Stacy K. Thomas (Mentor: Gregory Beatty, MD, PhD)

“Beta-glucan treatment restricts liver metastasis of pancreatic cancer”

Stacy K. Thomas, Jae W. Lee, Meredith L. Stone, Max M. Wattenberg, Gregory L. Beatty

Pancreatic ductal adenocarcinoma (PDAC) has one of the worst 5-year survival rates of all human cancers: a mere 10%. For most patients, metastatic disease is the main cause of mortality with the liver being the most common site of metastasis. Our previous work demonstrated that a primary pancreatic tumor triggers production of soluble factors, which instruct the formation of a pro-metastatic niche in the liver.
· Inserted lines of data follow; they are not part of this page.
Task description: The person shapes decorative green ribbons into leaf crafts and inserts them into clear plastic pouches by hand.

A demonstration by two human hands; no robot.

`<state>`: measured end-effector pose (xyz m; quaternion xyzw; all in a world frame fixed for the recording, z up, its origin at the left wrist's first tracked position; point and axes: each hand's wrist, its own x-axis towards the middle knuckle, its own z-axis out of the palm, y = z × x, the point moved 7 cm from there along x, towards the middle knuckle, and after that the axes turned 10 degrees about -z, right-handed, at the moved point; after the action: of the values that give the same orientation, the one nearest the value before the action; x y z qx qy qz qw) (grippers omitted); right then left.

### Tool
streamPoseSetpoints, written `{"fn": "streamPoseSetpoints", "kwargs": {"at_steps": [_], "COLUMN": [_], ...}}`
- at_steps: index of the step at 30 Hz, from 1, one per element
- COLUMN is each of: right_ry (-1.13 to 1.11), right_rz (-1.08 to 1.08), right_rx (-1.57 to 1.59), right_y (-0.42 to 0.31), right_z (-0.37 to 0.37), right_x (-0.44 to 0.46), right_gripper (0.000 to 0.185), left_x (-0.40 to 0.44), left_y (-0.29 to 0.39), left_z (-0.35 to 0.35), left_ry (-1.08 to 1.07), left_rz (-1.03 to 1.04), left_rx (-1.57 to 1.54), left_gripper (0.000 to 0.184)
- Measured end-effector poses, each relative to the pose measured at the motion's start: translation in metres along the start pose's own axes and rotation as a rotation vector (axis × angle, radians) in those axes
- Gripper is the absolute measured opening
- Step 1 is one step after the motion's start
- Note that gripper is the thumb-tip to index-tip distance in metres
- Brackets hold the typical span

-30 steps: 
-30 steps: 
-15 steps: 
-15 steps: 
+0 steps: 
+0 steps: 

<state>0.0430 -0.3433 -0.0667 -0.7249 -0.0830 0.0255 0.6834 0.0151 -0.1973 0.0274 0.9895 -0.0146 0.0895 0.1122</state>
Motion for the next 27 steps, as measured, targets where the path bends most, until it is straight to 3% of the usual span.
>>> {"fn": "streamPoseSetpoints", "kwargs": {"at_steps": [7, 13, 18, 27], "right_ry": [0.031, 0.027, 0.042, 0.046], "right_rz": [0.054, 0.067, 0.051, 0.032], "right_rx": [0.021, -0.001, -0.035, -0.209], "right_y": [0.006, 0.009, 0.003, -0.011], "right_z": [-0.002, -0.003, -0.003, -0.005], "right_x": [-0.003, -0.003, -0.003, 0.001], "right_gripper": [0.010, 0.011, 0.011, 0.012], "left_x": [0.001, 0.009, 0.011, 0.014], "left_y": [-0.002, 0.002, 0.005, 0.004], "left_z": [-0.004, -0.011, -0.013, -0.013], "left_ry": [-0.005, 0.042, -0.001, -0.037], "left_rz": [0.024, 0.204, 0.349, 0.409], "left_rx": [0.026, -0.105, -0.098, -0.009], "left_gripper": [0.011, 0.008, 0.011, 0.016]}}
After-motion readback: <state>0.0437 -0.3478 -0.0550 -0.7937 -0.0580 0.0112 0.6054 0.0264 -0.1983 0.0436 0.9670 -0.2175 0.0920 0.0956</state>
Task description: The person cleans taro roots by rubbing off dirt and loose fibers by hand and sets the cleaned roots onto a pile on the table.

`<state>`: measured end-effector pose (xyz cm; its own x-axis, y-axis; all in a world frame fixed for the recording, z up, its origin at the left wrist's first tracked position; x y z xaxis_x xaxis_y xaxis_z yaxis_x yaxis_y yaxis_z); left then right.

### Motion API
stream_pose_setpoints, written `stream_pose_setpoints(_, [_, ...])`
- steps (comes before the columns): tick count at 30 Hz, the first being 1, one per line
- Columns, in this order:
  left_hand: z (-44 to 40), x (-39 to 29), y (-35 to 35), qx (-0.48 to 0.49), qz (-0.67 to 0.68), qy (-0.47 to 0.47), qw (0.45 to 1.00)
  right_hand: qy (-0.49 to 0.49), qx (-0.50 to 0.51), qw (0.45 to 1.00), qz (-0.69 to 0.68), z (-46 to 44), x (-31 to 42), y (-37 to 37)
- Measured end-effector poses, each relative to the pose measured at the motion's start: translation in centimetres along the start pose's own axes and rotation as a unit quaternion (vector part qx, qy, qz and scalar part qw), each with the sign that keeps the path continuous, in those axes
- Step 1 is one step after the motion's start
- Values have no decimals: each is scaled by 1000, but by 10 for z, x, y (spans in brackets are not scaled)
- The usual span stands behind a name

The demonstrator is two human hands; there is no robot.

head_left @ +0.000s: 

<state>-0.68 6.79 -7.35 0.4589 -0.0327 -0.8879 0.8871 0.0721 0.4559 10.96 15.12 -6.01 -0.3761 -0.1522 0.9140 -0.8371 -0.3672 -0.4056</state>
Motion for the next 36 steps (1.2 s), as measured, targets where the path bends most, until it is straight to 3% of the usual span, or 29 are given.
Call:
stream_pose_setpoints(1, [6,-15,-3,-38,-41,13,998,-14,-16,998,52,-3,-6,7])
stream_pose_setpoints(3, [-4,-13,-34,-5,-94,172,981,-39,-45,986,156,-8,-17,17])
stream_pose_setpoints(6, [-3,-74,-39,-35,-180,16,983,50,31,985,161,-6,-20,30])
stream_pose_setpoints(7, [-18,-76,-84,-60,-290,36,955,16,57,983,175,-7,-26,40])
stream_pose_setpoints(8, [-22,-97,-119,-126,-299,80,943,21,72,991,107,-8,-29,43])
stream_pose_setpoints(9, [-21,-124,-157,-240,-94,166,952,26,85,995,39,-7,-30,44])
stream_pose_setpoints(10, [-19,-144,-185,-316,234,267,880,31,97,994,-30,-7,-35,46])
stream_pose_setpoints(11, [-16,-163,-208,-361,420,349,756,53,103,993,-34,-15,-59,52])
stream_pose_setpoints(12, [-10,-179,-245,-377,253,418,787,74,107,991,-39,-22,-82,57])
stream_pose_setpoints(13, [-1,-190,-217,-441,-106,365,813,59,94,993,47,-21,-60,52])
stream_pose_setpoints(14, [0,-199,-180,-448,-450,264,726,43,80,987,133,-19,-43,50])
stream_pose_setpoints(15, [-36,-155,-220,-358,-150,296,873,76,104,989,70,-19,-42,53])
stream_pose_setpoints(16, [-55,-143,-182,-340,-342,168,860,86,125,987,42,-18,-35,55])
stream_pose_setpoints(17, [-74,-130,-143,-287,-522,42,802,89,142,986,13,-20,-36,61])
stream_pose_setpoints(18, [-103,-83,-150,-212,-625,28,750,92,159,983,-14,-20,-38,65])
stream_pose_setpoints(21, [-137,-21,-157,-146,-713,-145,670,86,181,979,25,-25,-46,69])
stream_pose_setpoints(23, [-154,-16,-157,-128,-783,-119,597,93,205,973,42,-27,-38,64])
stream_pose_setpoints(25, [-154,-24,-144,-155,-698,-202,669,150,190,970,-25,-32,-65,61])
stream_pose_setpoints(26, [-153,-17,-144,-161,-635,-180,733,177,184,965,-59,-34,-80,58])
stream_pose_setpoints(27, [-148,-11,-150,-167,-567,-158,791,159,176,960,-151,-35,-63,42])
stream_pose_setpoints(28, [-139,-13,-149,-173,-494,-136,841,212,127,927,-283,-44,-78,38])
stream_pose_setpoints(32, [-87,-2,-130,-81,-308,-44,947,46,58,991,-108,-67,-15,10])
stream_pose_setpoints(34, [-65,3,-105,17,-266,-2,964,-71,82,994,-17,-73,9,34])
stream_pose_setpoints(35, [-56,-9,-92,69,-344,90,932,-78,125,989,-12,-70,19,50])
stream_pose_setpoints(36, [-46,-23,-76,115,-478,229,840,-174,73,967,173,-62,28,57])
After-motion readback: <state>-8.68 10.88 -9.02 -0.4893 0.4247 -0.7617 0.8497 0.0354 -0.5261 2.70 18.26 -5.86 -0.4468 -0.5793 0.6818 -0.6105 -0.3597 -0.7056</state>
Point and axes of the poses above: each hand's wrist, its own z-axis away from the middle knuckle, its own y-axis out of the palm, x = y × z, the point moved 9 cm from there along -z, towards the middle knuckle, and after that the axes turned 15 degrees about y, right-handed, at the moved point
Macrophages are a predominant component of this liver niche, yet their role in regulating metastasis remains ill-defined. My data suggest that, in the absence of a pro-metastatic niche, liver macrophages do not restrict or promote tumor cell seeding in the liver. In contrast, published data show that liver macrophages can promote tumor outgrowth once seeding has already occurred. Together, these findings imply that macrophage are coopted to support tumor growth and thus might be retrained to fight cancer. Treatment with myeloid agonists like beta-glucans can alter macrophage biology. In vitro studies suggest that macrophages treated with beta-glucan have a M1-like phenotype and have increased phagocytic capacity.  My data show that in vivo beta-glucans bind liver macrophages and inhibit liver metastasis. Histological analysis of metastatic lesions in beta-glucan treated mice demonstrate smaller lesions, decreased proliferating tumor cells and increased numbers of T cells at the periphery of the lesions. This restriction of metastasis is dependent on phagocytic cells, which include macrophages, as well as T cells.  Together, these findings suggest that myeloid agonists, such as beta-glucans, may be able to engender macrophages with the ability to restrict liver metastasis. Future work aims to elucidate the roles of distinct liver macrophage subsets, including Kupffer cells and bone marrow derived macrophages, in the anti-metastatic activity of beta-glucans and the relationship between macrophages and other cell types in the metastatic microenvironment, including tumor cells and T cells.